Regarded as one of his county's all-time greats, Finnerty enjoyed a distinguished playing career at club level with Mullagh and at inter-county level with Galway. He was a wing-back on the latter team from 1985 until 1994 and collected two All-Ireland titles, one National Hurling League title and five All-Star awards.

In retirement from playing Finnerty has maintained a keen association with the game. He has been a long-serving hurling analyst with RTÉ on both the Sunday Game and Sunday Sport. From 2007 until 2010 Finnerty served as coach, under the management of Martin Brennan, to the Mayo senior hurling team.[1]


Pete Finnerty was born in Mullagh, County Galway in 1964. From a young age he showed great interest in the game of hurling and, in time, he would become a key member of the great Galway team of the 1980s. He was educated principally at Ballinasloe secondary school where he fostered a reputation for himself as a no-nonsense defender. It was here that Finnerty first tasted success winning three All-Ireland Vocational Schools medals. Finnerty later worked with Bank of Ireland and also owns a franchise Supermac's restaurant in Tuam since opening it in the early 1990s.

Playing career


Finnerty played his club hurling with Mullagh, the club made famous by the legendary Tony Reddin.


Finnerty's hurling exploits in secondary school lead to an automatic selection on the Galway minor hurling team. He played against Tipperary in the All-Ireland minor final of 1982, however, he ended up on the losing side that day. Finnerty quickly graduated onto Galway's under-21 team, subsequently winning an All-Ireland medal with the side in 1983. His son Alan is one of the brightest football prospects in Galway at the moment. He is currently player - manager of the Cortoon Shamrocks u21 team.

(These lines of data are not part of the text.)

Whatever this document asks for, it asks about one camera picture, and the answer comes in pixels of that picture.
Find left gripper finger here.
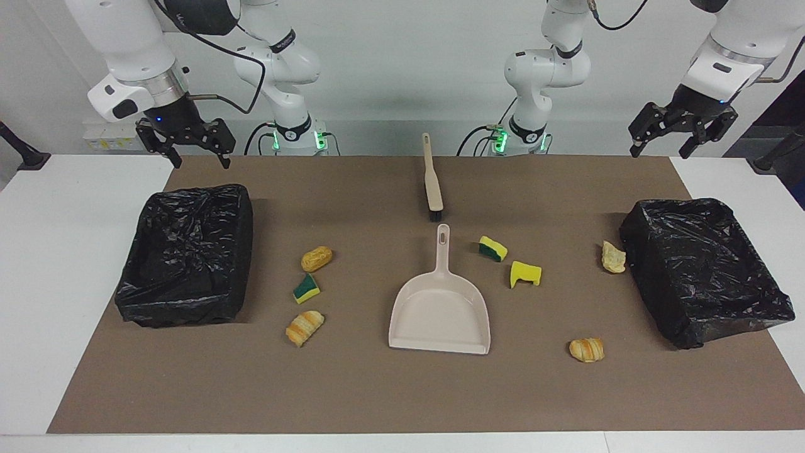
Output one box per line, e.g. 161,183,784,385
631,104,677,158
679,110,738,159

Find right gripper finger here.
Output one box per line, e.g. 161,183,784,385
201,118,236,169
136,120,183,169

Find pale flaky pastry piece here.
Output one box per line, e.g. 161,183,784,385
601,240,627,274

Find round brown bread roll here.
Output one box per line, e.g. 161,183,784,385
301,246,333,273

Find green yellow sponge piece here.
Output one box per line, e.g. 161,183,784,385
292,273,321,305

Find notched yellow sponge piece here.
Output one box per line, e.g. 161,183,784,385
509,260,542,289

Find yellow green sponge wedge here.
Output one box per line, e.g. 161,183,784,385
479,236,509,263

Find orange striped croissant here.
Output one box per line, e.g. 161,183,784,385
286,310,326,348

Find beige brush black bristles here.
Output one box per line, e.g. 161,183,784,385
421,133,444,221

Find small golden croissant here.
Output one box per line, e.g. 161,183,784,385
569,338,606,364

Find beige plastic dustpan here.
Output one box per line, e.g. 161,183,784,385
388,223,491,355

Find bin with black bag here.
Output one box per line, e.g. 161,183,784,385
619,198,796,350
114,184,254,328

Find black stand leg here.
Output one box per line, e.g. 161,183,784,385
747,123,805,174
0,121,51,172

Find dark partition panel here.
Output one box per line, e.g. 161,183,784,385
723,69,805,211

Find brown table mat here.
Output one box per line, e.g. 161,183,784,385
47,155,805,435

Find black right base cable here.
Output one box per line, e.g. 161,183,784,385
244,121,277,156

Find black base cable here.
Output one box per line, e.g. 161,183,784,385
244,121,277,156
457,94,519,156

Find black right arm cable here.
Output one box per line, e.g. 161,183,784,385
154,0,268,115

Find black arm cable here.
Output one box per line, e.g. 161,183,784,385
588,0,805,84
154,0,268,115

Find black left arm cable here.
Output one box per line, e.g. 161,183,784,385
588,0,805,84

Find black left base cable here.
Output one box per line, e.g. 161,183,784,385
457,94,519,156

That same year Finnerty made his senior debut in a National Hurling League game and he captured a place of his own on the team by the time the 1985 championship got underway. That year he played in his first All-Ireland final, however, victory went to Offaly on the day. In spite of this he was still presented with an All-Star award. In 1986 Galway reached another All-Ireland final, however, they were again defeated, this time by Cork. A second All-Star was collected by Finnerty. In 1987, in their third All-Ireland final appearance in-a-row, Galway took on Kilkenny. At the third time of asking Galway emerged victorious and Finnerty finally captured his first All-Ireland medal at senior level, before collecting his third All-Star award.

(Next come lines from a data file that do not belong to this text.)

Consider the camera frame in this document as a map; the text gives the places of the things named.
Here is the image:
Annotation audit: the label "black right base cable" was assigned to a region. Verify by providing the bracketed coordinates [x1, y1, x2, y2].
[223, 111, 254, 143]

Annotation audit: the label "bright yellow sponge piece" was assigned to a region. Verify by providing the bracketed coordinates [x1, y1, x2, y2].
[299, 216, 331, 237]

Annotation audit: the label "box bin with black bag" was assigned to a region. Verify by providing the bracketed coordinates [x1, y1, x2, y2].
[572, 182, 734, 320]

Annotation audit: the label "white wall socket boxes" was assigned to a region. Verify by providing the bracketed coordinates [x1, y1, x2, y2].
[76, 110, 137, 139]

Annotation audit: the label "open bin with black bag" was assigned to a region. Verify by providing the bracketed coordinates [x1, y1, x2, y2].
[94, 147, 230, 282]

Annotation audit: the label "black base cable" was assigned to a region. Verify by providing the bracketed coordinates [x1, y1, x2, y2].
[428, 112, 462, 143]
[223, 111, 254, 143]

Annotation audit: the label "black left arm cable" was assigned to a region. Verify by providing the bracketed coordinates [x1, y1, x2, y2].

In 1988 Tipperary were Galway's opponents in their fourth consecutive All-Ireland final appearance. Finnerty had another solid performance at wing-back and claimed his second All-Ireland title in the process, before later winning his fourth consecutive All-Star award. In 1989 Finnerty began the year by winning his first National Hurling League title, however, Galway's star centre-back, Tony Keady, was banned from playing for a year. The side had contemplated withdrawing from the championship in protest, however, they decided to play, eventually losing out to Tipp in the All-Ireland semi-final. In 1990 Finnerty played in his fifth All-Ireland final in six seasons. Galway were the hot favourites to beat Cork and it looked as if that prediction would come true when the tribesmen went 7 points up. Cork clawed their way back and eventually went on to win on a scoreline of 5-15 to 2-21. In spite of this loss Finnerty still won a fifth All-Star award.

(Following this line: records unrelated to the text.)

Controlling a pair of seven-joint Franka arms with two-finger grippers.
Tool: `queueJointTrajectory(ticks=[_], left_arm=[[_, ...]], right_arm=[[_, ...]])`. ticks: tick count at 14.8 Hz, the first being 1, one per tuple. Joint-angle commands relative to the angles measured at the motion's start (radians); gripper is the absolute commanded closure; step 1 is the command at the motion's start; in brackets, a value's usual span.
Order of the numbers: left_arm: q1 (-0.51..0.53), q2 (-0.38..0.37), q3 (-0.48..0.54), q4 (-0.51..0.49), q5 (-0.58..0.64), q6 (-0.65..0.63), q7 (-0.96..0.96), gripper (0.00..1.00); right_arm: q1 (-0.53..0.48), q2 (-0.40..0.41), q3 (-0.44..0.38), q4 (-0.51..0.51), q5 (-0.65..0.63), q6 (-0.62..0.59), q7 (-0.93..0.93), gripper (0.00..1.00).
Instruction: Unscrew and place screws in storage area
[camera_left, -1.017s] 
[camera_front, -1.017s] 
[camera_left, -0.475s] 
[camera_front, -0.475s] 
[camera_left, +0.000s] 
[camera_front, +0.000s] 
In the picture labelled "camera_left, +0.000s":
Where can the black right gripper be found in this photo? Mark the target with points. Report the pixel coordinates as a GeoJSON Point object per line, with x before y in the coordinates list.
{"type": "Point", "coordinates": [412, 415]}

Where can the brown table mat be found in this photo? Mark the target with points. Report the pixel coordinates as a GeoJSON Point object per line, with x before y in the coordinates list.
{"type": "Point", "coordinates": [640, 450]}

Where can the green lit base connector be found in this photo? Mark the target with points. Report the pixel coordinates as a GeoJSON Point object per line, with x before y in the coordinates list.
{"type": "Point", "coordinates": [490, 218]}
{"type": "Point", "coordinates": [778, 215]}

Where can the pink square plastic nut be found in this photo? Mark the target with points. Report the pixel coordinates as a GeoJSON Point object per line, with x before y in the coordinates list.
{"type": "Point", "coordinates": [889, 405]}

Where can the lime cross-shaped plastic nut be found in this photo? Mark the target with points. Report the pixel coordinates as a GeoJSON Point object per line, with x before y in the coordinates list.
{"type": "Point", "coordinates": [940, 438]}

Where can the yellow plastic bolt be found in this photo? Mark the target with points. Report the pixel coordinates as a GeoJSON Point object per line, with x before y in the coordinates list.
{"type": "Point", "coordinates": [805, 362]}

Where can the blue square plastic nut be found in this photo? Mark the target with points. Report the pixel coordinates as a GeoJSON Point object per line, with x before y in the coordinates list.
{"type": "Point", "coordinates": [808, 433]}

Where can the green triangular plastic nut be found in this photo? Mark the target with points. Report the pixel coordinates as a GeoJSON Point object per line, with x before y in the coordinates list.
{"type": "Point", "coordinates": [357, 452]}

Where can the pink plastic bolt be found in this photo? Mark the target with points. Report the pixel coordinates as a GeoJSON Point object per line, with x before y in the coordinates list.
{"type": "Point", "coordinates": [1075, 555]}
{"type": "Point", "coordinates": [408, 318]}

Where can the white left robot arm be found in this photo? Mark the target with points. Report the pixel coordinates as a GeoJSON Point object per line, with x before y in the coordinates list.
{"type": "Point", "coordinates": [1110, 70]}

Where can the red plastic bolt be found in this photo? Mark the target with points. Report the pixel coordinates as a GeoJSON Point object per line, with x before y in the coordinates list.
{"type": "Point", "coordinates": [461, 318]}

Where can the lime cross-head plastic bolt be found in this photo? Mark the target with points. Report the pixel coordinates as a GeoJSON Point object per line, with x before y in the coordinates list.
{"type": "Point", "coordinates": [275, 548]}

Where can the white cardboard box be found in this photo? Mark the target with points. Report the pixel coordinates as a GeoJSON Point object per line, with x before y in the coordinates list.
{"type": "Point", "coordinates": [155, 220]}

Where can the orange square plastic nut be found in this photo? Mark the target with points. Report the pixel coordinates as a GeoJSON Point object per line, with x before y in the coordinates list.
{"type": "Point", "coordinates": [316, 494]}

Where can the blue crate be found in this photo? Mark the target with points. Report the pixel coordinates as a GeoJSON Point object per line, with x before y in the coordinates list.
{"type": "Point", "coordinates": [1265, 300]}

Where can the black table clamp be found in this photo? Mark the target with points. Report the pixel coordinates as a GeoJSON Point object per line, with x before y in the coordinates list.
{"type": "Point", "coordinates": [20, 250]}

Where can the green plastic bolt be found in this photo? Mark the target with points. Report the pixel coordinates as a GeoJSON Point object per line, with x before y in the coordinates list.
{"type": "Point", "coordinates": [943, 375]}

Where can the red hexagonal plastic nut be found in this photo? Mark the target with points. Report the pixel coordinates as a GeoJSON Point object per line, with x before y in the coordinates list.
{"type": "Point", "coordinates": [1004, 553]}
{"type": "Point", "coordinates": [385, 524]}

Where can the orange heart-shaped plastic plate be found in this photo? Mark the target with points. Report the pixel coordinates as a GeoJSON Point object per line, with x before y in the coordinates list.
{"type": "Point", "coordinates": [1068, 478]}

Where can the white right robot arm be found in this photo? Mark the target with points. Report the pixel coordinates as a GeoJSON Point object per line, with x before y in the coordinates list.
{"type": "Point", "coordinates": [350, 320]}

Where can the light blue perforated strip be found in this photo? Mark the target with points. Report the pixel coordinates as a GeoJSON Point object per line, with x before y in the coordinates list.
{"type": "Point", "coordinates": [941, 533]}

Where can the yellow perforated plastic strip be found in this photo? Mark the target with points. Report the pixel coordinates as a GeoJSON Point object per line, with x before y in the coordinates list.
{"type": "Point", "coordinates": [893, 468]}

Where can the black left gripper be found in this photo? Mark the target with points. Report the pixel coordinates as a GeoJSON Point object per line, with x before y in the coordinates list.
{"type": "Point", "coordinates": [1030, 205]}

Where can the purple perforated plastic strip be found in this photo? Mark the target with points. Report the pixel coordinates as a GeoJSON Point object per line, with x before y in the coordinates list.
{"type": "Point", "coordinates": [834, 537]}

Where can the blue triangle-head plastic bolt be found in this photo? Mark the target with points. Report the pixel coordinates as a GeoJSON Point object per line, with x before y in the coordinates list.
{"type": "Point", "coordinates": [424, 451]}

Two years later in 1992 Finnerty missed the entire championship due to a cruciate knee injury. He returned in 1993 but couldn't command a regular place on the team. He did come on as a substitute in that year's All-Ireland final, however, victory went to Kilkenny. Finnerty regained his fitness in 1994 and played his last game against Offaly in the All-Ireland semi-final.

Post-playing career

In retirement from playing Finnerty has maintained a keen interest in hurling. In 2000 his exceptional talent was acknowledged when he was named on the Galway "Hurling Team of the Millennium." He also works as an analyst on RTÉ's Gaelic games programme The Sunday Game.

In 2008 Finnerty became coach of the Mayo senior hurling team, and took them to the Christy Ring Cup semi-final that season, before being defeated by eventual champions Carlow. Finnerty remained as Mayo coach in 2009 and again guided them to the Tier Two hurling championship semi-final, this time going out to Down. In December 2009 Finnerty agreed to continue as coach of the Mayo hurlers for the 2010 season.


  1. "Hurlers on hunt for new manager". Mayo News. 17 May 2010. Retrieved 2010-11-11.